Un meilleur prix, sinon, pas de cacao !

Un meilleur prix, sinon, pas de cacao !

Ce paysan coupe les cabosses récoltées pour en sortir les fèves de cacao à faire sécher. REPORTERS

Le Ghana et la Côte d’Ivoire refusent d’encore vendre leur cacao à un prix trop bas. Ils suspendent les ventes. Or, ils représentent deux tiers de la production mondiale. Le chocolat va-t-il devenir rare?

La Côte d’Ivoire et le Ghana sont deux pays d’Afrique de l’Ouest. Ce sont les deux plus gros producteurs de cacao de la planète. À eux seuls, ils cultivent, récoltent et vendent deux tiers du cacao produit dans le monde.

En général, ces deux pays se font concurrence, pour essayer chacun de vendre le plus possible. Mais ils viennent pour la première fois de s’unir et d’exiger un prix minimum pour leur cacao. Ils ont même suspendu (stoppé pour un moment) les ventes de la future récolte 2020-2021. Ils veulent d’abord s’assurer de recevoir un prix équivalent ou supérieur à 2 600 dollars (environ 2 300€) la tonne (les 1000 kg). En ce moment, le cacao est vendu à moins de 2 150€ la tonne.

Mieux payer le paysan

Les deux pays disent vouloir augmenter leurs prix pour mieux rémunérer (payer) les paysans qui cultivent le cacao. Mais rien ne garantit que ce sera le cas.

En gros, le paysan vend sa récolte à une coopérative qui va revendre les stocks achetés à celui qui se charge d’exporter (vendre à l’étranger) en grande quantité.
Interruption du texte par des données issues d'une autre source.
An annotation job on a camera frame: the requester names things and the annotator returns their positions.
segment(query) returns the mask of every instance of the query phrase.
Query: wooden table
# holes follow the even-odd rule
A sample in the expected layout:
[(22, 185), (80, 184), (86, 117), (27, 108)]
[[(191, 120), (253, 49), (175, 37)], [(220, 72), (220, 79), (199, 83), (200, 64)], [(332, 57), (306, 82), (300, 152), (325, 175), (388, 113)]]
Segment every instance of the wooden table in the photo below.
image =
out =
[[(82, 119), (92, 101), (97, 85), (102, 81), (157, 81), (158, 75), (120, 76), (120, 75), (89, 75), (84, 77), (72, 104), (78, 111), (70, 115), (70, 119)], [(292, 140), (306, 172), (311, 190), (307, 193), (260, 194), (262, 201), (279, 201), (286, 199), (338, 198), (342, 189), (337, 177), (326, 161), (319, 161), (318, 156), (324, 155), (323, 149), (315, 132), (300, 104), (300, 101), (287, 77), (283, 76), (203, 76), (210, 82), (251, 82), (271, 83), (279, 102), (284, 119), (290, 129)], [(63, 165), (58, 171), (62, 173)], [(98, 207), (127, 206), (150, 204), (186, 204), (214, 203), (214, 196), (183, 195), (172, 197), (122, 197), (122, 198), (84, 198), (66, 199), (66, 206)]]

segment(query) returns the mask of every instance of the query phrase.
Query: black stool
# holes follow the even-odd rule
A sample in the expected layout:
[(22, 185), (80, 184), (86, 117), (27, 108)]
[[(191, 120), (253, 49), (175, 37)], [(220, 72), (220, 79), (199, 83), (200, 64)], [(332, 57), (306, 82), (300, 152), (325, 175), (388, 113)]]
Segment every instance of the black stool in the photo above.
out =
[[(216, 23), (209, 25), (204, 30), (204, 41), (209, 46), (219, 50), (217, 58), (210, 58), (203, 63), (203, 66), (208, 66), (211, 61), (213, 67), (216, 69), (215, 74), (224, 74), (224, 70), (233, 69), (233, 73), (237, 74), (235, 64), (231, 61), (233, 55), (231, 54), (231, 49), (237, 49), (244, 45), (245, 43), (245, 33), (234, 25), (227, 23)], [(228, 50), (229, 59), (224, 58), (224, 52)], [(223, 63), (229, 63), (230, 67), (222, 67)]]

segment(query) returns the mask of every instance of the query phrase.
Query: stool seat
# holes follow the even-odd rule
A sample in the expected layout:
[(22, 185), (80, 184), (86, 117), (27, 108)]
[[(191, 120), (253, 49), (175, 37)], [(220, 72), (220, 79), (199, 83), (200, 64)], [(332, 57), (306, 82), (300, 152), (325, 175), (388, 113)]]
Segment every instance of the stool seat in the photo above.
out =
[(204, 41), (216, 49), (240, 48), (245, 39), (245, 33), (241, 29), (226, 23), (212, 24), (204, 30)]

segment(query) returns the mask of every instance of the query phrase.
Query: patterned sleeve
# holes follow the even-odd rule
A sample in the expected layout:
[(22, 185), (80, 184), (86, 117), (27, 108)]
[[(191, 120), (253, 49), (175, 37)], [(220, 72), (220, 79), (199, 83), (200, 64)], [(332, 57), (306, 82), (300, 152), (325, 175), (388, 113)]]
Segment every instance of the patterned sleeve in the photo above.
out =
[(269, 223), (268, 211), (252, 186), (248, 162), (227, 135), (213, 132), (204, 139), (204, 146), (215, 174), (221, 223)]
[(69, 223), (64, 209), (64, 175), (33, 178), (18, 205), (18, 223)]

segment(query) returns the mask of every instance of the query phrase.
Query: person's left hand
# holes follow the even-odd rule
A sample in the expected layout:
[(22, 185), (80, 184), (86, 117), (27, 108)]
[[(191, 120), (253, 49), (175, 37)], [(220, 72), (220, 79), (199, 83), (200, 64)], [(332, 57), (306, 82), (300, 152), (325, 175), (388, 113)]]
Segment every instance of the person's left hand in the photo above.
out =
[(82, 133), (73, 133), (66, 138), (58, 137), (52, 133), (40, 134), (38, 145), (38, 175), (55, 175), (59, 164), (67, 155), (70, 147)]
Le paysan devrait toucher au moins le prix appelé «bord champ» de 1,14€ le kilo. Si vous multipliez par 1000 pour comparer avec le prix à la tonne, vous voyez tout de suite qu’il gagne beaucoup moins que le prix officiel fixé pour la vente internationale. De plus, beaucoup de paysans ne reçoivent même pas le prix bord champ officiel, mais plutôt entre 0,76€ et 1,07€. Cela ne leur permet pas de vivre décemment.

Une réunion est prévue le 3 juillet à Abidjan (Côte d’Ivoire) pour mettre en place la décision du prix de vente minimal pour le stock de l’an prochain. L’augmentation du prix ne semble pas contrarier les grandes entreprises du chocolat. Le prix du cacao ne pèse pas lourd dans les coûts de fabrication de leur chocolat... Les paysans, eux, attendent d’être payés plus correctement pour leur travail.